Atiak households in Gulu, whether displaced during the war or living there from before the war, made sacrifices within their own immediate families in order to provide assistance and protection to those needing help within their extended Atiak community. Such actions tended to be respected by those on the receiving end, and returned when possible.

Protection in the return process

As the process of return from the camps escalated from 2008-09 onwards, many international observers warned that the return process would engender another conflict: war over land, between households and clans but also between government or commercial investors and clans. A common theme accompanying such warnings was the argument that twenty years of war and displacement had led to ‘social disintegration’ and a breakdown of Acholi culture.

While the return process was certainly marked by numerous land-related problems, a high proportion of land ownership cases were ultimately resolved, with mediation often performed by community leaders, casting strong doubt on the assertions (or assumptions) of social breakdown in Acholi. Though land disputes still occur, sometimes leading to insecurity and the potential for widows, orphans and others to be denied access to land, these generalised concerns and fears seem to be resolved more often and effectively than often feared.[1]
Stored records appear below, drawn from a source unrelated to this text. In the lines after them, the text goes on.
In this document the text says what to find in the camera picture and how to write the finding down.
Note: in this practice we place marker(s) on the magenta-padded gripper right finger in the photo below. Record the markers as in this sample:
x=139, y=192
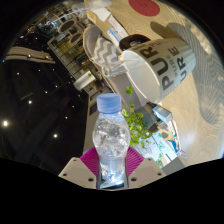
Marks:
x=146, y=170

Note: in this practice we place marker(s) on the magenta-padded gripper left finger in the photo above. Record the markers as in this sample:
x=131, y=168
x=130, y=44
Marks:
x=76, y=170

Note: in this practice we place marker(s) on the clear blue-capped water bottle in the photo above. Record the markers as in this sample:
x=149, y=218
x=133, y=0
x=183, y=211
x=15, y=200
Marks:
x=111, y=136

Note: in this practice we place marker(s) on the green potted plant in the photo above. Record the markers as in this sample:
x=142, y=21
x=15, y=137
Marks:
x=136, y=126

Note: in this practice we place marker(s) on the small light blue box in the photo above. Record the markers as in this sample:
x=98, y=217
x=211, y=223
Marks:
x=162, y=114

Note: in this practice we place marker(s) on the group of ceiling spotlights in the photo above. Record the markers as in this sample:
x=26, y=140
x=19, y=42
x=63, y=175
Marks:
x=5, y=123

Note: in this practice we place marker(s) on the person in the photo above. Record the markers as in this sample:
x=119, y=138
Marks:
x=98, y=84

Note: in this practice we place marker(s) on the white mug with black lettering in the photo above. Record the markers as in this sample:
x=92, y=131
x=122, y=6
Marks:
x=173, y=63

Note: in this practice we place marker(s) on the grey curved sofa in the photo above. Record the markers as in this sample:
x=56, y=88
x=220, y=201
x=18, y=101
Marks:
x=88, y=43

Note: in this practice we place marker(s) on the flat round red coaster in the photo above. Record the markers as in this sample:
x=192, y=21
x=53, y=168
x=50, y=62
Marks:
x=144, y=6
Indeed, only ten of the 61 Atiak households in the research sample who had attempted to return failed to do so. And only five of these spoke of being involved personally in a land dispute (while one other was ultimately able to return after resolution of a dispute). Two of the households who failed to return were actually offered access to land but turned it down as the size or location was not to their liking. Three other households – two female-headed and one male-headed – genuinely experienced land disputes that could not be resolved.

The 51 households who attempted return, almost all of whom had nurtured relationships throughout their displacement with those remaining in Atiak, were warmly accepted back to Atiak. This included 23 female-headed households, 16 of which had returned permanently, and seven of which were moving back and forth between Gulu and Atiak. Narratives of these returns show different forms of protection being provided by community members: married couples being able to return to the exact spot they had left during the war as the clan had kept it available for them; fathers providing a space for their daughters in Atiak after these women lost or separated from their husbands; and brothers-in-law taking the lead to invite women back whom they knew to be suffering in town.

This is not to say that the return process was without problems. After their return to Atiak some of these urban displaced households faced resentment over their perceived easier or more prosperous lives in town from those who had remained in the area, or a deterioration in the initially positive responses from relatives regarding their return. Still, most households who returned expressed a firm belief that their lives were better because of their renewed connection with Atiak.

Thus, Atiak households, especially those who had maintained relationships with the wider Atiak community over time, were helped by their community both upon their displacement to Gulu and upon their return to Atiak. And much of this assistance was linked to the concept in Acholi culture of kit mapore – the right or fitting way to co-exist with others.[2] This in turn helped to create a situation in which local communities provided protection to their own members through the different phases of displacement.

 

Denise Dunovant denisedunovant@gmail.com     
Independent researcher

 

[1] Atkinson R R, Latigo J and Bergin E (forthcoming 2016) Piloting the Protection of Rights to Customary Land Ownership in Acholiland: A Research Project of the Joint Acholi Sub-Region Leaders’ Forum (JASLF) and Trόcaire: Report on the Field-Research Component www.trocaire.org/resources/policyandadvocacy/protecting-rights-customar…; see also Hopwood J and Atkinson R R (2013) Land Conflict Monitoring and Mapping Tool for the Acholi Sub-Region, United Nations Peace Building Program in Uganda/Human Rights Focus www.lcmt.org/pdf/final_report.pdf

[2] For an example of how this plays out in Acholi culture, see Porter H (forthcoming 2016) After Rape: Violence, Justice, and Social Harmony in Uganda, Cambridge University Press.